When Colorado voters approved Amendment 64, a ballot measure legalizing adult use of cannabis in 2012, Terrapin Care Station founder Chris Woods knew it was a pivotal moment that would shape the future of cannabis throughout the country.

“We knew we were making history, and indeed, we did,” says Woods, one of the largest individual donors to the Amendment 64 campaign.

A decade later, cannabis is a billion-dollar industry in Colorado ($2.2 billion in 2021, to be exact). Since 2012, when Colorado and Washington both passed adult-use legalization, 18 states have followed suit. As a green wave of pro-cannabis lobbying emanates from legal states, the stigma is lifting slowly but surely.

“They say, ‘The days are long, but the years are short,’” says Woods. “It’s hard to imagine that it’s been almost ten years since Colorado voters legalized adult-use cannabis. But it’s also not shocking at all. Some days, it feels like a hundred years since Colorado paved the way to end prohibition.”

Boulder-based Terrapin started selling medical cannabis in 2009, in what Woods calls the “Wild West days” before licensing was truly established in Colorado, and now has six stores in Colorado (two in Boulder, one in Longmont, two in Aurora and one in Denver) and three stores in Missouri. It also sells branded cannabis products in Pennsylvania and Michigan.

But even as more states pass medical marijuana laws, the federal government continues to deem cannabis a Schedule 1 substance through the Controlled Substance Act, putting it in the same category as heroin and making it difficult for cannabis companies to do business because they’re forbidden from working with federally funded and insured banks.

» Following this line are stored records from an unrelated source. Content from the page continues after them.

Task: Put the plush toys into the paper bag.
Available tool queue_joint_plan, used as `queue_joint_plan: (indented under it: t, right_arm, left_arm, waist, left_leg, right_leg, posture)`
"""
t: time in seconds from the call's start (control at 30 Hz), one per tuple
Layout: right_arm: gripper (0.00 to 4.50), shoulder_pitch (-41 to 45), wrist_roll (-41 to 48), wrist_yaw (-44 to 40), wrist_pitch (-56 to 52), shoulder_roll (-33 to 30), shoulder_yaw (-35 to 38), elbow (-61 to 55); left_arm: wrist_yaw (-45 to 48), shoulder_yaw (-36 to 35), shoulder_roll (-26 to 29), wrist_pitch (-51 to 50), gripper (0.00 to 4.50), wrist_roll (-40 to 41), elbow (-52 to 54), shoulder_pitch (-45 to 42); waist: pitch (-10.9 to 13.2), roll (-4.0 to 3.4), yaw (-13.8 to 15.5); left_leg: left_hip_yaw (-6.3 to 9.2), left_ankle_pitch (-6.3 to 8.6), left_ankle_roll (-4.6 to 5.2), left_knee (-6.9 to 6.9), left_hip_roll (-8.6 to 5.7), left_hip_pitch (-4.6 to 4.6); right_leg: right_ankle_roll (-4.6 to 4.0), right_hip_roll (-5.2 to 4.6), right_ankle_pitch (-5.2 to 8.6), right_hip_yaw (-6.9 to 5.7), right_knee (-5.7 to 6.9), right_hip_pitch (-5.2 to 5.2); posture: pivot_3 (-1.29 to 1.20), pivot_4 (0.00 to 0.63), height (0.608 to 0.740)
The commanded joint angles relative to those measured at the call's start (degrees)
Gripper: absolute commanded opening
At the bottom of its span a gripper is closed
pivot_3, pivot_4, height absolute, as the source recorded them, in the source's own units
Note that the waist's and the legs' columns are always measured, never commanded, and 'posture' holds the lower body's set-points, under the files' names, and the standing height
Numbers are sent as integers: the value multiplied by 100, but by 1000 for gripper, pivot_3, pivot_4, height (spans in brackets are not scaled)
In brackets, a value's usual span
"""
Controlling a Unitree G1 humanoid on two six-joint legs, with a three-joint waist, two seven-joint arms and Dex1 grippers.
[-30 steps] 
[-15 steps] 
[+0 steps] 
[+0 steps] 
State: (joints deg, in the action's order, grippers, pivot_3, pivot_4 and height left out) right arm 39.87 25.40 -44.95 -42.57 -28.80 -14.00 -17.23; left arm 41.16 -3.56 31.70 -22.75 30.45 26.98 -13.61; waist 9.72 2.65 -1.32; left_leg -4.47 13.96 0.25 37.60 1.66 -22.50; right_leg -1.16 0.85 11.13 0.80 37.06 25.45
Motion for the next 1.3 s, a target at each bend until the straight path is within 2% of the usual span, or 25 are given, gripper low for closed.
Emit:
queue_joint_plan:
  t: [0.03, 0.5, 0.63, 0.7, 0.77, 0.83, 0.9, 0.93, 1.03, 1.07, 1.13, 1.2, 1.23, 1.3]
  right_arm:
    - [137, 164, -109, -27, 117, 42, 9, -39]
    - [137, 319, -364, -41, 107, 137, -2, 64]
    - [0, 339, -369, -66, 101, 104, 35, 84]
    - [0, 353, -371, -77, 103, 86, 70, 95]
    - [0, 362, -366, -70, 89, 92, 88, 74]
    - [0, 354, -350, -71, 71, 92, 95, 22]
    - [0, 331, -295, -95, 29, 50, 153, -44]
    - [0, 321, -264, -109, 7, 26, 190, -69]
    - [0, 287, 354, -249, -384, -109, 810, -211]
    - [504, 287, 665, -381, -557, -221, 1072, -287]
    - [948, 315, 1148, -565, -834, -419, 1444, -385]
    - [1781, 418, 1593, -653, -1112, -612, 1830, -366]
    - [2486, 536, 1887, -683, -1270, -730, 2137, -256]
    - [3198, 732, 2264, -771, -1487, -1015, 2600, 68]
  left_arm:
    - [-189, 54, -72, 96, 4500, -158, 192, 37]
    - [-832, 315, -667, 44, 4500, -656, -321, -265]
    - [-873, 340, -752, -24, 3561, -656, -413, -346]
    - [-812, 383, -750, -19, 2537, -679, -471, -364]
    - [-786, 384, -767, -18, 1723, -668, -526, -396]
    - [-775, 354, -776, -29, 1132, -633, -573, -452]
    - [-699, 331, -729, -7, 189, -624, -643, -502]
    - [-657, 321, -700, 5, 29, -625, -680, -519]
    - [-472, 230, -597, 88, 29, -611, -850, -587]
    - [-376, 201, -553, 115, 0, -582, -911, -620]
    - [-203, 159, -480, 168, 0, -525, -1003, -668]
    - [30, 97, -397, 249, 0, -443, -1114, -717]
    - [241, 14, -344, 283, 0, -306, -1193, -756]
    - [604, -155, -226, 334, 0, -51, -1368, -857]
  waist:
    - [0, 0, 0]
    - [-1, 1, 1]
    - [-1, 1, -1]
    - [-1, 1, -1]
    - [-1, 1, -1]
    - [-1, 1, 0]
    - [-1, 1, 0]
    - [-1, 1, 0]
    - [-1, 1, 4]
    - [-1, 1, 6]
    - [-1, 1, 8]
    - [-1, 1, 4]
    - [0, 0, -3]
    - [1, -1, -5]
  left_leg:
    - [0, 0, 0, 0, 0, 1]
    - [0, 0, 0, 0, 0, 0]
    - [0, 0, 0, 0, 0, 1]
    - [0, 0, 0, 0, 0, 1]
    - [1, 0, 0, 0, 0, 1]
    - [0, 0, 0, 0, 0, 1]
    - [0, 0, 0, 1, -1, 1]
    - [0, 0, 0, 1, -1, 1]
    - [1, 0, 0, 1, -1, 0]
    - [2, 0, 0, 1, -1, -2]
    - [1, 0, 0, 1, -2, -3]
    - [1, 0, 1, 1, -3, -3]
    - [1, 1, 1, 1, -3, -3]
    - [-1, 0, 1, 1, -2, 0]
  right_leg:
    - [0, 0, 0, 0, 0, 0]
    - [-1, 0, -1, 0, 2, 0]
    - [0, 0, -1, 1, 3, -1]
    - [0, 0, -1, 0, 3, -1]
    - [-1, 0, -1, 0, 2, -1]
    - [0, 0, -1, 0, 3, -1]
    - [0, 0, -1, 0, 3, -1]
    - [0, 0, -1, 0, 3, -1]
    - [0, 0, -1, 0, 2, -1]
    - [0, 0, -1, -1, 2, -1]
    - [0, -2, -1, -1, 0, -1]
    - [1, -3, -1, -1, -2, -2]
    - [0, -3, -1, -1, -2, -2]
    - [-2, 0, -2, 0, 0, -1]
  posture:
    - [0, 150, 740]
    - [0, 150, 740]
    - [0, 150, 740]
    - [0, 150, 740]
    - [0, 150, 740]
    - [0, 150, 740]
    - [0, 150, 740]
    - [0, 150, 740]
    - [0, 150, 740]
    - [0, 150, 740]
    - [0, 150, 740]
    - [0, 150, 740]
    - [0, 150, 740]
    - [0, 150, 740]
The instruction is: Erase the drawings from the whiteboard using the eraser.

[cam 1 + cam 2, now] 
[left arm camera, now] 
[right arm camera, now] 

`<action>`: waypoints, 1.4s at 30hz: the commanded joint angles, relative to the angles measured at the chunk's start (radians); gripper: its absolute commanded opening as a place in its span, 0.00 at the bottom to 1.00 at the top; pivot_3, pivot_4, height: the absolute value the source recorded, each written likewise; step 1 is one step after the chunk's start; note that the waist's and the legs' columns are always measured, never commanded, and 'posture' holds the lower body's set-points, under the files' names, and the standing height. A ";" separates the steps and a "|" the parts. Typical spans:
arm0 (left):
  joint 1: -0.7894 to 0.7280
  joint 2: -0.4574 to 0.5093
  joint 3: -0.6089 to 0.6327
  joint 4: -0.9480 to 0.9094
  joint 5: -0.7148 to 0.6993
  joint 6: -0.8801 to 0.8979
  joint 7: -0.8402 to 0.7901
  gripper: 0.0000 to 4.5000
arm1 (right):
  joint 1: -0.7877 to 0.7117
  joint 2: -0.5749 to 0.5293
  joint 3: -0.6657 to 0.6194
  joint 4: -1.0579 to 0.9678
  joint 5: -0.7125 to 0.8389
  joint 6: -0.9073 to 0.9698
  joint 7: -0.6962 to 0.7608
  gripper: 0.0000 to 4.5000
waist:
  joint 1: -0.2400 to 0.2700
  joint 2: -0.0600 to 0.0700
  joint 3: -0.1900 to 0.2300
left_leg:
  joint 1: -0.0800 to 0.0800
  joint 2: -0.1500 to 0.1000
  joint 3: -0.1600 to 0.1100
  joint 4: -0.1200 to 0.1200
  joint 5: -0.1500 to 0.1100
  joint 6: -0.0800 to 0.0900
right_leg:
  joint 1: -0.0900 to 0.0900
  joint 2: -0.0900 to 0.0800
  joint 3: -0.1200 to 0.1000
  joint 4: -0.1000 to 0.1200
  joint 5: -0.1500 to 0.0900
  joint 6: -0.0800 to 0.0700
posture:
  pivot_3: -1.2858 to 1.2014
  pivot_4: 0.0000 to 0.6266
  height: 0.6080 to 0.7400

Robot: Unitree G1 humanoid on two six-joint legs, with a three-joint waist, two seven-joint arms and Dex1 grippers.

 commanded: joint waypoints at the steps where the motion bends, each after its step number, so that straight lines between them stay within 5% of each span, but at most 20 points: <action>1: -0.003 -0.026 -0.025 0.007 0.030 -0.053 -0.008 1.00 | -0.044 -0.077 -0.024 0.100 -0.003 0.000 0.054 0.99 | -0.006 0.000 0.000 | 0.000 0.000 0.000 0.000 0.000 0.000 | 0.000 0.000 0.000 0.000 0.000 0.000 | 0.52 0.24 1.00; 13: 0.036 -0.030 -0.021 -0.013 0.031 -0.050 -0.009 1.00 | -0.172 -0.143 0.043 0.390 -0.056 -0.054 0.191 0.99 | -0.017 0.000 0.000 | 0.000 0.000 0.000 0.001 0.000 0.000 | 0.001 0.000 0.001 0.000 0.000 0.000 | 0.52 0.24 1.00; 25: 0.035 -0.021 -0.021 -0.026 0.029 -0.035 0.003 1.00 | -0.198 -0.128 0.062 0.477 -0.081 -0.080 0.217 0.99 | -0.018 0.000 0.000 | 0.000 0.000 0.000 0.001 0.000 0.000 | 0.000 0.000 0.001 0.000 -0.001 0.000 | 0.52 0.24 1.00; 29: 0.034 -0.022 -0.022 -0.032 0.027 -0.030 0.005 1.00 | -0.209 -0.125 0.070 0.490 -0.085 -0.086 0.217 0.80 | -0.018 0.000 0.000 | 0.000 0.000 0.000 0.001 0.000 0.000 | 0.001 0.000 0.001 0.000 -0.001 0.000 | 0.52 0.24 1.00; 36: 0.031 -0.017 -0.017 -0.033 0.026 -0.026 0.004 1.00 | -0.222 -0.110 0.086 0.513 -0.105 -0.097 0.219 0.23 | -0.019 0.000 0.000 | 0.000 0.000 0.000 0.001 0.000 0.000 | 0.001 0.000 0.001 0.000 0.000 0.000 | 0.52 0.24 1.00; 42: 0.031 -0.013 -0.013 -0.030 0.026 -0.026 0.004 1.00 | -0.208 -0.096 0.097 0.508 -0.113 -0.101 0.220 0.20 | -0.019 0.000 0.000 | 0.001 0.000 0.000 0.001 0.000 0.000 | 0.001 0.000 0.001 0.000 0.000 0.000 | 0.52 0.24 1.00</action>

Moving to a Normalized Future

In addition to pushing for full descheduling and legalization, multi-state businesses like Terrapin and advocacy groups like the National Cannabis Industry Association (NCIA) are lobbying Congress for safer banking and social equity reform.

The hope, echoed by both Bethany Moore, NCIA communications director, and Peter Marcus, Terrapin’s vice president of communications, is that the cannabis industry will continue to be normalized and treated more like alcohol when it comes to safety and prohibition.

“Amendment 64 used the talking points that [cannabis] should be regulated like alcohol and was, in fact, safer than alcohol,” says Moore, who wants to see the balance shift so “thousands of cannabis companies across the country, including Colorado, can be treated like any other industry in America.”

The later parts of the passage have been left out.